Hot n Tots cast well and are a great option for steelhead. Maglips are a good bet as well but I usually fish the 3.0s and don't feel they cast as well as a hot n tot, at least on a long rod.


----------



## roger15055 (Dec 27, 2011)

It’s mind blowing for me I can’t catch them but walleyes in the Detroit River I always do very good not just the spring run and I have won and placed in tournaments quite a lot over the years. And perch I can always find them in the river and in Erie but these Steelies just have me boggled to the point I’m about to call it. I have thrown everything and floated everything at them and past them. I caught one on the platte with a guide and had one on at Yates with a guide. That’s it after about 15 years . I think I better stick with what I know lol…


----------



## outdoordude (Apr 8, 2008)

U will catch one if u keep at it…. Hot gotti!


----------



## brian0013 (Feb 11, 2011)

Learning read water in the river is the key 90%of the fish hold in 10%of the water . Tail outs and slow runs gets it done . 😉


----------



## ausable_steelhead (Sep 30, 2002)

Just stop worrying about catching and focus on learning. Do that, and the rest will come. 

Also, if you’re releasing fish, skip the plugs. They tear the **** out of them and it’s bad practice releasing them like that. If you’re keeping them, have at it.


----------



## michcats (Jun 2, 2017)

Hot n tots are the way to go for bigginers cover lots of water but even more important cover each area till your arm falls off lol.
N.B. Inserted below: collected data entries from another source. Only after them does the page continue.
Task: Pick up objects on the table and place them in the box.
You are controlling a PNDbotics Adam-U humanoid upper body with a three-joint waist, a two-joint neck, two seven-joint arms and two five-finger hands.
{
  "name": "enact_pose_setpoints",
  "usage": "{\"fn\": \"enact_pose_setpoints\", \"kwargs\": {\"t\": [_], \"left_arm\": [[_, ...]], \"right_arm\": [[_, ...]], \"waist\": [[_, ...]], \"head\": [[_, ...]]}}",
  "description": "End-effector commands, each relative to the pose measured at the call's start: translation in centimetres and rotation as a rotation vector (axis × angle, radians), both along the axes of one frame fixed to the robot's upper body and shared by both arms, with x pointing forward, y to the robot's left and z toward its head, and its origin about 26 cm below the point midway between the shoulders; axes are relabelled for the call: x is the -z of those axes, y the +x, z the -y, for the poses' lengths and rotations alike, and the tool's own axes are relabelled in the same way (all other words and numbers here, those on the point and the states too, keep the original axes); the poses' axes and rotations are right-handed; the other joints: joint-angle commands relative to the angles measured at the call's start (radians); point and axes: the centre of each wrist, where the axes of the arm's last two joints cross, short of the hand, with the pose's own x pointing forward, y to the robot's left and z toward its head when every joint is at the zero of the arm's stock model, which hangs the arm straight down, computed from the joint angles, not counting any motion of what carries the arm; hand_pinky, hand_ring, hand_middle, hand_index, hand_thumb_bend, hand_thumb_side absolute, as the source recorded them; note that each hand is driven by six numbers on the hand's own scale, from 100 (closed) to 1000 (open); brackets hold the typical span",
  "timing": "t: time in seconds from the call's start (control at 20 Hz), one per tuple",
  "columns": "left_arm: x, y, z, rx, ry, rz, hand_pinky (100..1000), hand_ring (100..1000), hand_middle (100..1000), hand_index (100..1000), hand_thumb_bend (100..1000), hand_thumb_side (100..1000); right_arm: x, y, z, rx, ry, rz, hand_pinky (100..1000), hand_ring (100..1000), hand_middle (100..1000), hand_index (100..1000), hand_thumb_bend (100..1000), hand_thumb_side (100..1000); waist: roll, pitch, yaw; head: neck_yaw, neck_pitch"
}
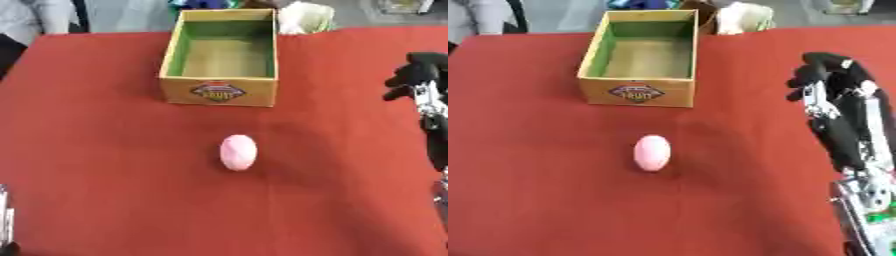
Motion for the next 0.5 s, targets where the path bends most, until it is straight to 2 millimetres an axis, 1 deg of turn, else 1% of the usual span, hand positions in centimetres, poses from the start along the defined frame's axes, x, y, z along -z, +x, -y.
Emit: {"fn": "enact_pose_setpoints", "kwargs": {"t": [0.05,0.5], "left_arm": [[-0.69,-0.20,-0.17,-0.002,0.012,0.025,442,387,407,493,134,867],[-0.70,-0.20,-0.16,0.001,0.013,0.025,443,386,407,493,132,867]], "right_arm": [[-0.89,-0.19,0.06,-0.007,-0.016,0.031,480,568,550,711,100,475],[-1.30,-0.15,0.45,-0.012,-0.059,0.043,488,578,559,725,100,495]], "waist": [[-0.003,-0.019,0.000],[-0.006,-0.021,0.002]], "head": [[0.002,-0.011],[-0.003,-0.001]]}}
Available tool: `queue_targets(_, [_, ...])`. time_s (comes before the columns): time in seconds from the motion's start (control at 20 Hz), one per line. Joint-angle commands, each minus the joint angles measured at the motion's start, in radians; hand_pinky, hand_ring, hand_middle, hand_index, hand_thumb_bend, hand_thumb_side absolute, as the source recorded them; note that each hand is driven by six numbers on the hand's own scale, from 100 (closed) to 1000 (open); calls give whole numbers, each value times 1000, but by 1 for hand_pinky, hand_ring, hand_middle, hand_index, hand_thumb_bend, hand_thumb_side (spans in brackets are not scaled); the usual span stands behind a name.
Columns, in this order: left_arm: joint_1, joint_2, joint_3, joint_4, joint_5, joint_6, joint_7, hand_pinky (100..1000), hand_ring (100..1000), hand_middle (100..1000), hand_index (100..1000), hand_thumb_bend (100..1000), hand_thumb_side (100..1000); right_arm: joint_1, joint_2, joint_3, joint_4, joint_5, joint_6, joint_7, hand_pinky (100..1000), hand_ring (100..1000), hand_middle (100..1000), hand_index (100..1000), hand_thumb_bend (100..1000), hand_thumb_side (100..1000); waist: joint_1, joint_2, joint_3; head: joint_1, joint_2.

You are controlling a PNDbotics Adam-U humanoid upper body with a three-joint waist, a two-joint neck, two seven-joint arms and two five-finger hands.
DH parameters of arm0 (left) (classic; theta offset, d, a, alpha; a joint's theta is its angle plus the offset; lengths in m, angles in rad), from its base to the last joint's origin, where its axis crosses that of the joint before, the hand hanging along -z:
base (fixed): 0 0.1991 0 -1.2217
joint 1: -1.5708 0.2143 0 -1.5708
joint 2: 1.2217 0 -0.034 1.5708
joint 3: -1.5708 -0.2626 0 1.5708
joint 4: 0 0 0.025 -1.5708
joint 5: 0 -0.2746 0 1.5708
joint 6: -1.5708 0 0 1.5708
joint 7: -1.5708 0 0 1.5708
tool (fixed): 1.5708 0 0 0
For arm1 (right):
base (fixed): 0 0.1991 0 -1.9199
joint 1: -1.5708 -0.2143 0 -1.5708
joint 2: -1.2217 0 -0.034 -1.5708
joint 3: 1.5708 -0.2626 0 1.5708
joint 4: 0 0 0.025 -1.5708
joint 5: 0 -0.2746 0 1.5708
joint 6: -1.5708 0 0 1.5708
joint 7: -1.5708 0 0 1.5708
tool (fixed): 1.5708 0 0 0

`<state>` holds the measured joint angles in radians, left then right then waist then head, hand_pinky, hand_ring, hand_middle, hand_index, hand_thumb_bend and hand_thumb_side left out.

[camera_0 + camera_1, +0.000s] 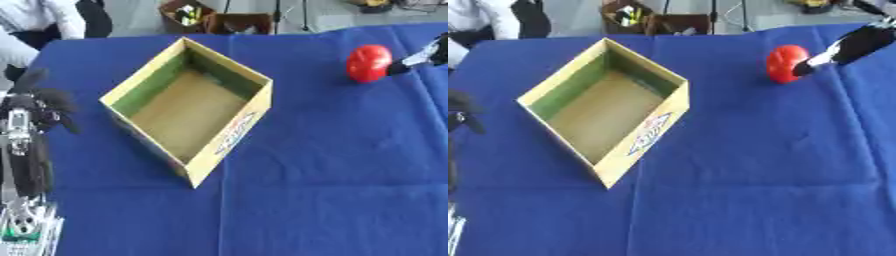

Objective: Pick up objects on the table and place them in the box.

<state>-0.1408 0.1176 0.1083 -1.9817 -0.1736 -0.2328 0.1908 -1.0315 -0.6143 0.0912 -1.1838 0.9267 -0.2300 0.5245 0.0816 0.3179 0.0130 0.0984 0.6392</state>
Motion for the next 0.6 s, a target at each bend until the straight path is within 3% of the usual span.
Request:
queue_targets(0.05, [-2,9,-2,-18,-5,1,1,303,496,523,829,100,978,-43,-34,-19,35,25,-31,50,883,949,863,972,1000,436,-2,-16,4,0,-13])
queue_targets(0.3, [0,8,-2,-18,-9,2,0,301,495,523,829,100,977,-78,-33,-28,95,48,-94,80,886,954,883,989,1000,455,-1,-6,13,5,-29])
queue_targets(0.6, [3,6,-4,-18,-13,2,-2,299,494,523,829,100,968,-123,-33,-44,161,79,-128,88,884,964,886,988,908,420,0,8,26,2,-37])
Change color,size,retrieve in every form till you leave an area then before you leave do it again. When on foot i start at the mouth and sometimes work my way all the way up to belleville dam sounds crazy but the reward is worth the effort!!! And if that fails buy a boat and fallow swamp lol jkn


----------



## Swampbuckster (Nov 28, 2010)

ausable_steelhead said:


> Just stop worrying about catching and focus on learning. Do that, and the rest will come.
> 
> Also, if you’re releasing fish, skip the plugs. They tear the **** out of them and it’s bad practice releasing them like that. If you’re keeping them, have at it.


Running single trebles help in releasing them. No two sets pulling in opposite directions.


----------